Your choice of track really boils down to what you like and price. My overhead track will use the standard Lionel O27 sectional track to give it a light, airly feel in combination with what is called "spline roadbed"... http://www.trackplanning.com/splines.htm ...only I will do it without the corkroad bed. Keep in mind something like this will be a bit noisy but then...where's the fun in quiet Lionel? 

Lionel works off of three rail track, you'd have to change to regular O for two rail. Hope that helps...:thumbsup:


----------



## marzbarz (Sep 23, 2011)

shaygetz said:


> Your choice of track really boils down to what you like and price. My overhead track will use the standard Lionel O27 sectional track to give it a light, airly feel in combination with what is called "spline roadbed"... http://www.trackplanning.com/splines.htm ...only I will do it without the corkroad bed. Keep in mind something like this will be a bit noisy but then...where's the fun in quiet Lionel?
> 
> Lionel works off of three rail track, you'd have to change to regular O for two rail. Hope that helps...:thumbsup:


@ shaygetz >> What is the reason behind Splines? Not really understanding why we would use such a method. Seems so much more difficult.


----------



## shaygetz (Sep 23, 2007)

marzbarz said:


> @ shaygetz >> What is the reason behind Splines? Not really understanding why we would use such a method. Seems so much more difficult.

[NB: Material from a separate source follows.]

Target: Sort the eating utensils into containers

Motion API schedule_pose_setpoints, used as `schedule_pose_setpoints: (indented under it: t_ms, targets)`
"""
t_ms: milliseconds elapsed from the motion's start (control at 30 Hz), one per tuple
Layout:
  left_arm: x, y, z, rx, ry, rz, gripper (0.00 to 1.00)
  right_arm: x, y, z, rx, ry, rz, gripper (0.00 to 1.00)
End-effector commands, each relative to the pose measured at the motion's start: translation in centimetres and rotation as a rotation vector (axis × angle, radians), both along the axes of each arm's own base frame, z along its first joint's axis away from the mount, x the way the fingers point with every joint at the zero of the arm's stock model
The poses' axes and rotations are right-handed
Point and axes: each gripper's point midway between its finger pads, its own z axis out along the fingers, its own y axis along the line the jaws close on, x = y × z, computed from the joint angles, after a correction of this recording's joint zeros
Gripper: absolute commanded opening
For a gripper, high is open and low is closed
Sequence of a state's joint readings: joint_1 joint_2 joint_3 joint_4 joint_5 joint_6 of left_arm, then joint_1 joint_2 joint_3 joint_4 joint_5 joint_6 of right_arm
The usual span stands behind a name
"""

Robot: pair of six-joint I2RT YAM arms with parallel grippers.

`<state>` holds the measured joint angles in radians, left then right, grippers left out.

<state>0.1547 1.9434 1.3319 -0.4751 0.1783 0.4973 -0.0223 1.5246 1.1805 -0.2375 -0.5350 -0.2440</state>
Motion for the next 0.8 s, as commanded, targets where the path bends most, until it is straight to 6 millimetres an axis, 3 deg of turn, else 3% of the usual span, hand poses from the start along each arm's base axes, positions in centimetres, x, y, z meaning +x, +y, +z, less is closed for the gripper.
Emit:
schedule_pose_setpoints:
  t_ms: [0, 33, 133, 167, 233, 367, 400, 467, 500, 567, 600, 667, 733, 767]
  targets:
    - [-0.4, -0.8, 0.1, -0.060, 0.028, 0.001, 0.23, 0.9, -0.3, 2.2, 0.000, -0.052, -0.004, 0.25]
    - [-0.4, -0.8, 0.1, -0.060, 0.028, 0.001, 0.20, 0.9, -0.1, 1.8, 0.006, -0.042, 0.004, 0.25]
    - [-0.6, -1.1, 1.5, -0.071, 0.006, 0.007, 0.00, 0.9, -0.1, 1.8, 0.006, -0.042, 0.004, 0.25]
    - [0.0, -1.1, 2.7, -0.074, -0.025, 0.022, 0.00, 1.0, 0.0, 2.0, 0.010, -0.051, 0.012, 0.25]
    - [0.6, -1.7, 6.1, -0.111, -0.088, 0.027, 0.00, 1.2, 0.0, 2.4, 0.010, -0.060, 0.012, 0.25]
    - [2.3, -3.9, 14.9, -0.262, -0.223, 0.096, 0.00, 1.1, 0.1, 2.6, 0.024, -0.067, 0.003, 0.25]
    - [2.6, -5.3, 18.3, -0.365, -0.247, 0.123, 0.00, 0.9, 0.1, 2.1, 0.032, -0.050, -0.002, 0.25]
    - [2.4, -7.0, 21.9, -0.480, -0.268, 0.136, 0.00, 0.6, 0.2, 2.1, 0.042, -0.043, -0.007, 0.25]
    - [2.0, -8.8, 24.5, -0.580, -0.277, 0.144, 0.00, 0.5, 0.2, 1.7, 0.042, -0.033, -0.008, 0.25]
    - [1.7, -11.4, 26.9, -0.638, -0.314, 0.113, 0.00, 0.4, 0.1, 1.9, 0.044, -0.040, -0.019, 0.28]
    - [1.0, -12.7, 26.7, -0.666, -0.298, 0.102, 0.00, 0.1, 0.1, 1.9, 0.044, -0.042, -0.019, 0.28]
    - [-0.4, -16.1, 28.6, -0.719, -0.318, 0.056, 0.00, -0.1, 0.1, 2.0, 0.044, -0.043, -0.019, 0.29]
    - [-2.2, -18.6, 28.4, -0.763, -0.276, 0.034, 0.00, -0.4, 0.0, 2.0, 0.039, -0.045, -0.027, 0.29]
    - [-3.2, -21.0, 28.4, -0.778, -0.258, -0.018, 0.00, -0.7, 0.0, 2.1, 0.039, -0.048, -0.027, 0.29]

On a regular, larger layout, it makes for a strong, inexpensive roadbed that naturally transitions with the material used, making for a more stable layout. It has been used on smaller layouts, but it's really over kill. My reason is for appearances only...done in good woods, stained to match existing trim with a clear finish should look quite awesome, much like looking up from under a rail bridge. I would not recommend it for anything smaller than a room filling pike. Howard Zane is a big user of it... http://zanestrains.com/layout.htm


----------



## marzbarz (Sep 23, 2011)

That would make for a very nice view.


----------